I’ve talked to my kids’ birth mothers about this, too. They get their own host of questions, and some are well-meaning and can lead to really interesting and educational conversations. Those are typically welcomed unless the circumstance doesn’t allow for it, but there are other types of conversations that are never going to result in meaningful discussions. My kids’ birth mothers have heard ill-meaning comments and questions, such as:
“Didn’t you want them anymore?”
“Why should someone else have to clean up after your mistakes?”
“Your child will grow up to hate you.”
“I could never just give away my child” and/or “I could never do what you did.”
“Your child will grow up and realize you didn’t love him enough to keep him.”
“You gave your children away to strangers who will never love him as much as you would.”
Like me, they’re selective about who they go into lengthy discussions with. They have to hold their tongues and try to operate with grace and mercy. Unlike me, the comments and questions they often receive are coming from a place of judgment. People stand in front of them, looking them in the eye, asking questions and pointing fingers as if what they did by placing their child was despicable and unthinkable. My heart breaks for them when I think about how strangers say things that make them feel small and selfish; especially when I know the exact opposite is true. Even when these questions or comments are made because of ignorance and not ill-intent, they often come from a place of judgment.
I’ve born witness to both of my kids’ birth moms in instances like these before, and in both cases they tried to redirect the conversation to show all birth mothers and their choices in a different light. They answered “Didn’t you want them anymore?” with “I wanted them more than anything in the entire world, and I still do today.” They responded to, “How could you give up one of your own?” with “I never gave him up. I’m here, and I’ll always be here.” I’ve seen them remind strangers that the adoptive parents don’t just love the children they parent; they love the birth families too. I’ve seen some people roll their eyes or give a rebuttal of, “You still gave him away.” Want to offend a birth mom? Insinuate that the choice she made to place her child was anything other than painstaking, heartbreaking, and life-changing.
There is a difference between being inquisitive and being insensitive. There is a difference between asking questions because of an intention to learn or grow versus asking a question to be combative and dismissive. As an adoptive mother or a birth mother, there is a difference between being irritated over ignorance and being offended over insensitivity.

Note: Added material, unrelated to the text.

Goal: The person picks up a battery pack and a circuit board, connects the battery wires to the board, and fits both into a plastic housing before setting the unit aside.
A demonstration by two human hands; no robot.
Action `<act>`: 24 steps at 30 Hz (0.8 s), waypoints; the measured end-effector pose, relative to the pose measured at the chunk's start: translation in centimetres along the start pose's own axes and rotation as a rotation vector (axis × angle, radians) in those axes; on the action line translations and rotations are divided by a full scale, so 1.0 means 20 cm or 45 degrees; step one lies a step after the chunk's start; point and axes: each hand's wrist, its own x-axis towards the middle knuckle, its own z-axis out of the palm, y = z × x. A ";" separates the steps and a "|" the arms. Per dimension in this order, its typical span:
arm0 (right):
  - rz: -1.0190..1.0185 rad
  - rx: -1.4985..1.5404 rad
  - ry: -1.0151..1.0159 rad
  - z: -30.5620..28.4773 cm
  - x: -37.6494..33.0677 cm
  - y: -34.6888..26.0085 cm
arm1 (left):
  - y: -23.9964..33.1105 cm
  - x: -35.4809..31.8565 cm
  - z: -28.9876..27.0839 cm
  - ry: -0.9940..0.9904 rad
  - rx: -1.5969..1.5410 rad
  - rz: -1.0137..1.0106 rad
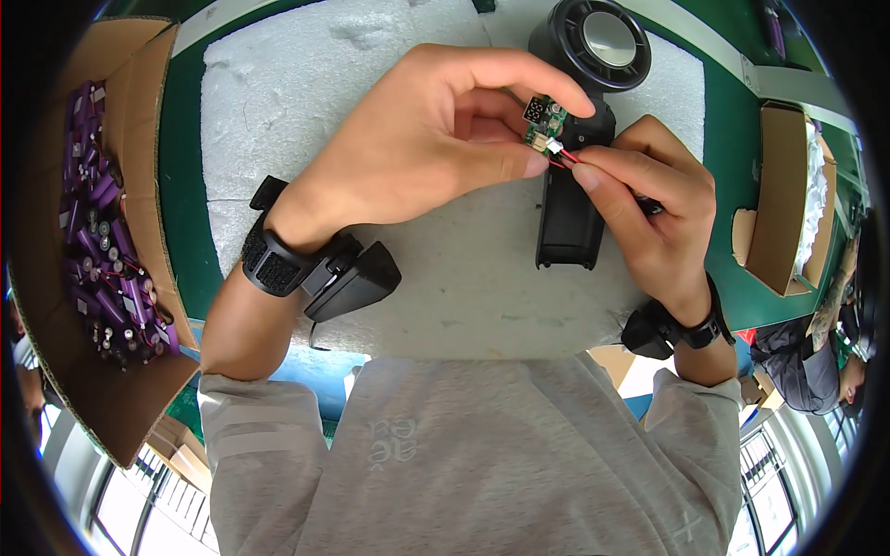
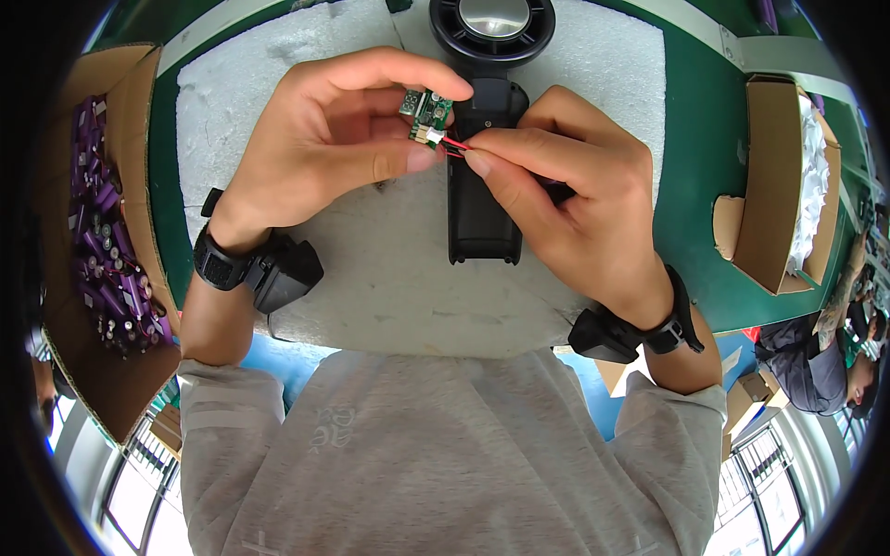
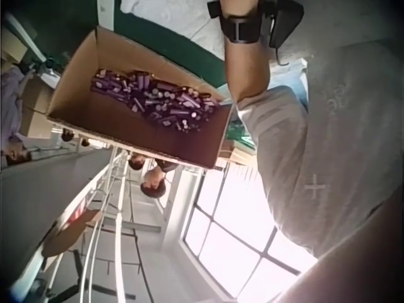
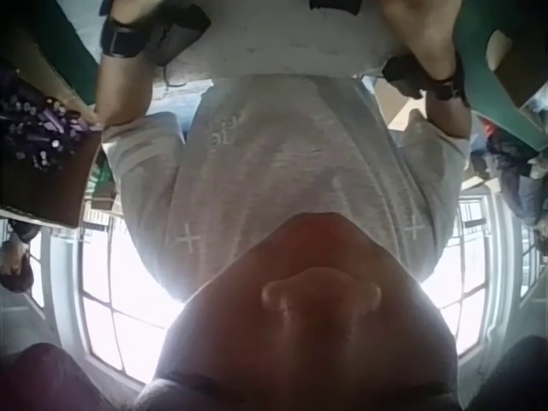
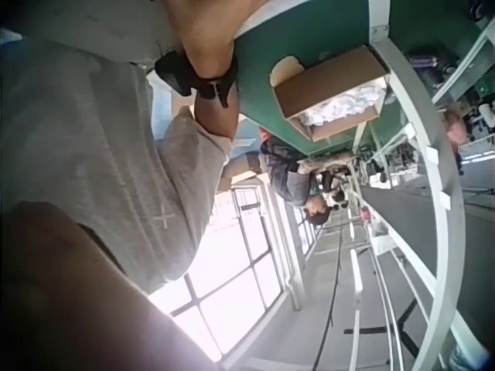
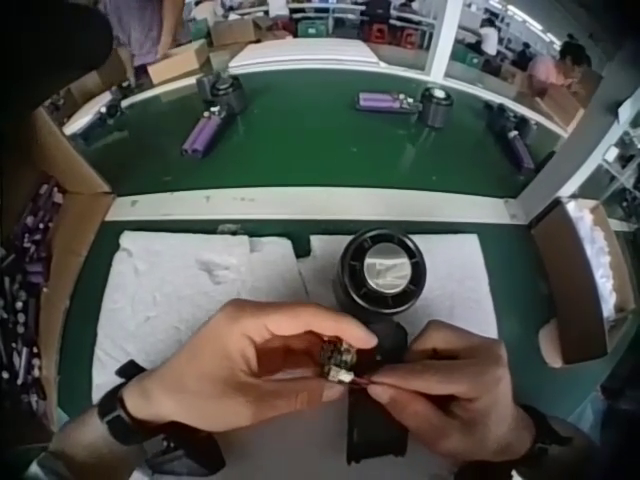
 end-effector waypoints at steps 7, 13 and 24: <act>-0.031 -0.062 -0.039 0.01 -0.01 0.00 | 0.00 0.01 -0.03 0.031 0.046 0.011; -0.022 -0.015 0.024 0.02 -0.01 0.01 | -0.02 -0.01 -0.04 0.062 0.224 0.036; -0.064 -0.069 0.020 0.02 -0.01 0.00 | -0.01 -0.01 -0.03 0.086 0.269 0.061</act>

I’m a mother. My kids’ birth moms are mothers. I’m no more important than they are, and they’re no less important than me. Our children need both of us for different compartments within themselves, and both mothers are constantly making deposits into those compartments throughout their lives. We’re both equipping them with healthy self-esteem, life lessons, acceptance, and love. No matter how an adoption looks, there are two mothers who matter. Want to make a mother feel great? Tell her she’s doing a great job and that she’s important to her child, no matter what exact title she holds, because all moms matter.